Stored data –
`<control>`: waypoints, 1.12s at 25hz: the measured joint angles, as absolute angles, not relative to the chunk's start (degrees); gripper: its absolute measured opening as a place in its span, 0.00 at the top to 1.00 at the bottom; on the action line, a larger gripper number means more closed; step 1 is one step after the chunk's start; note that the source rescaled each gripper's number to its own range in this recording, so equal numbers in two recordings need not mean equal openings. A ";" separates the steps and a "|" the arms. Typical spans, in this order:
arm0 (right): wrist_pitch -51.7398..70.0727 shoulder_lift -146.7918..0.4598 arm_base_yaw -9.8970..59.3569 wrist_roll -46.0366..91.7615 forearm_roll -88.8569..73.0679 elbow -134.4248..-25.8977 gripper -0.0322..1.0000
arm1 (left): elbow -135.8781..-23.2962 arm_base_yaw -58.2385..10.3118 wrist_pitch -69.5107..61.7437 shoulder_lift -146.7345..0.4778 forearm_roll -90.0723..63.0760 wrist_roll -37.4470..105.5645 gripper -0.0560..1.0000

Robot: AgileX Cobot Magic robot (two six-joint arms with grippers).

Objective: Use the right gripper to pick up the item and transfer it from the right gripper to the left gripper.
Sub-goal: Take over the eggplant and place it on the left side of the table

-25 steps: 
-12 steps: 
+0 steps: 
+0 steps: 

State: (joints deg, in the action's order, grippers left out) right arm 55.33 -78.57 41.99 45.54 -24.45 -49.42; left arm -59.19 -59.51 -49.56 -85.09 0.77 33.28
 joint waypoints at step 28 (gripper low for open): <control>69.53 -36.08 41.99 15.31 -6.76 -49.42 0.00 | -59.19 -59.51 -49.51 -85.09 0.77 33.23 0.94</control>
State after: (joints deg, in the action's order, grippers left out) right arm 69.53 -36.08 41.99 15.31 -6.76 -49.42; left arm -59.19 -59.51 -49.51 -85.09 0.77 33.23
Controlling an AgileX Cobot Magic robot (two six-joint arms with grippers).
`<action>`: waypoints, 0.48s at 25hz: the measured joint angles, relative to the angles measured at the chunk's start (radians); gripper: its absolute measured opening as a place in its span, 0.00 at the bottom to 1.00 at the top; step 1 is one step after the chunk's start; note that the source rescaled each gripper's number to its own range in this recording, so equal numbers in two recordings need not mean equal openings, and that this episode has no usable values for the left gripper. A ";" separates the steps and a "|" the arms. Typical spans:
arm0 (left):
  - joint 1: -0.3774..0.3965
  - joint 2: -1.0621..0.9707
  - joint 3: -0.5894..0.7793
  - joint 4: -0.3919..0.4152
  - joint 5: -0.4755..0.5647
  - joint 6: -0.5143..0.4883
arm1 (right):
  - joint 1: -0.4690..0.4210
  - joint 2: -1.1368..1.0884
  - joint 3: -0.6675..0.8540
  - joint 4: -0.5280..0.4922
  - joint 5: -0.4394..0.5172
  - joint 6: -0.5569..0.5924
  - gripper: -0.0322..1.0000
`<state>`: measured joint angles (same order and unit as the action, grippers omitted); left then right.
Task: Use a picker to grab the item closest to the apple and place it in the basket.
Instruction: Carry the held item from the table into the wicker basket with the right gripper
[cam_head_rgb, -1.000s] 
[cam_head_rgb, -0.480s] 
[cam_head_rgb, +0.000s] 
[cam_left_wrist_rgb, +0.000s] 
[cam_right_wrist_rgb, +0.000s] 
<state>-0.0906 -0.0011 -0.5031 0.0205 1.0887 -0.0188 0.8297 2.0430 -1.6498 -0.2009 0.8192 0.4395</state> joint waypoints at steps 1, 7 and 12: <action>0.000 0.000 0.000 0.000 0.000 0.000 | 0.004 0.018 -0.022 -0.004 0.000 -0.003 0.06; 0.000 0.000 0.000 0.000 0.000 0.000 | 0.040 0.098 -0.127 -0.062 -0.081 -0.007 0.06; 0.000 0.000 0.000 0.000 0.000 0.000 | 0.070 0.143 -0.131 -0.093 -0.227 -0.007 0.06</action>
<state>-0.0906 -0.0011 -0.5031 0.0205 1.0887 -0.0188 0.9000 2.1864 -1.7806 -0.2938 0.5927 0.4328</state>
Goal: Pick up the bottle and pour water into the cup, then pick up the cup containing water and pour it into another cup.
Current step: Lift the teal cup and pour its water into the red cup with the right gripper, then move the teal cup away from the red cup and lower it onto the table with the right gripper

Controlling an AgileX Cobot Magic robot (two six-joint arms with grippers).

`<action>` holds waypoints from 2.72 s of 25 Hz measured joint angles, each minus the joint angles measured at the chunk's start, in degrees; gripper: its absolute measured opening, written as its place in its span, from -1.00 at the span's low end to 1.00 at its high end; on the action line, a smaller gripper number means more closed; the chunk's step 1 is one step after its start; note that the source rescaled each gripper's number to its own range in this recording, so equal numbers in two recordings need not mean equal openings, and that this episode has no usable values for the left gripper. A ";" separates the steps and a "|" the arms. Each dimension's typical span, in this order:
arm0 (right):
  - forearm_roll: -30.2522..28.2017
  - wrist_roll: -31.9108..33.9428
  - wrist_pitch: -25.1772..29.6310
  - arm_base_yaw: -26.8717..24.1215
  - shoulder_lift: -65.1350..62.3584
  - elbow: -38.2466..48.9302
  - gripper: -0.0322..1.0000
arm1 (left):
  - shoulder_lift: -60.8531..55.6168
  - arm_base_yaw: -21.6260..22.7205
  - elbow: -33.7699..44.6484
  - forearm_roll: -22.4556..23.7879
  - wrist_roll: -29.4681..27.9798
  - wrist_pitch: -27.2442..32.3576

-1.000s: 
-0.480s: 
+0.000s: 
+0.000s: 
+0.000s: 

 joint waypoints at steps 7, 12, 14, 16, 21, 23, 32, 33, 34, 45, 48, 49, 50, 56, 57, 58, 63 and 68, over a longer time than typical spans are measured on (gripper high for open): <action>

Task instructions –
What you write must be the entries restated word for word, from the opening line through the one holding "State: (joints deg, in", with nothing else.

Answer to the problem –
`<control>`: waypoints, 1.12s at 25hz: the measured joint angles, as absolute angles, not relative to the chunk's start (degrees); gripper: its absolute measured opening as a place in its span, 0.00 at the top to 1.00 at the bottom; on the action line, a larger gripper number means more closed; step 1 is one step after the chunk's start; note that the source rescaled each gripper's number to its own range in this recording, so equal numbers in two recordings need not mean equal openings. A ";" separates the steps and a "|" the arms. Typical spans, in this order:
arm0 (right): wrist_pitch -51.7398..70.0727 shoulder_lift -146.7918..0.4598 arm_base_yaw -9.8970..59.3569 wrist_roll -46.0366..91.7615 forearm_roll -88.8569..73.0679 elbow -134.4248..-25.8977 gripper -0.0322..1.0000
arm1 (left): elbow -135.8781..-23.2962 arm_base_yaw -58.2385..10.3118 wrist_pitch -69.5107..61.7437 shoulder_lift -146.7345..0.4778 forearm_roll -90.0723..63.0760 wrist_roll -37.4470..105.5645 gripper -0.0560..1.0000

Robot: AgileX Cobot Magic robot (two six-joint arms with grippers).

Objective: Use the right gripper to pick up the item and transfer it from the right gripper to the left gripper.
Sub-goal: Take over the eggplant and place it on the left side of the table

-25 steps: 
-12 steps: 
+0 steps: 
+0 steps: 

State: (joints deg, in the action's order, grippers left out) right arm 55.33 -78.57 41.99 45.54 -24.45 -49.42; left arm -59.19 -59.51 -49.56 -85.09 0.77 33.28

No further output is required for this answer.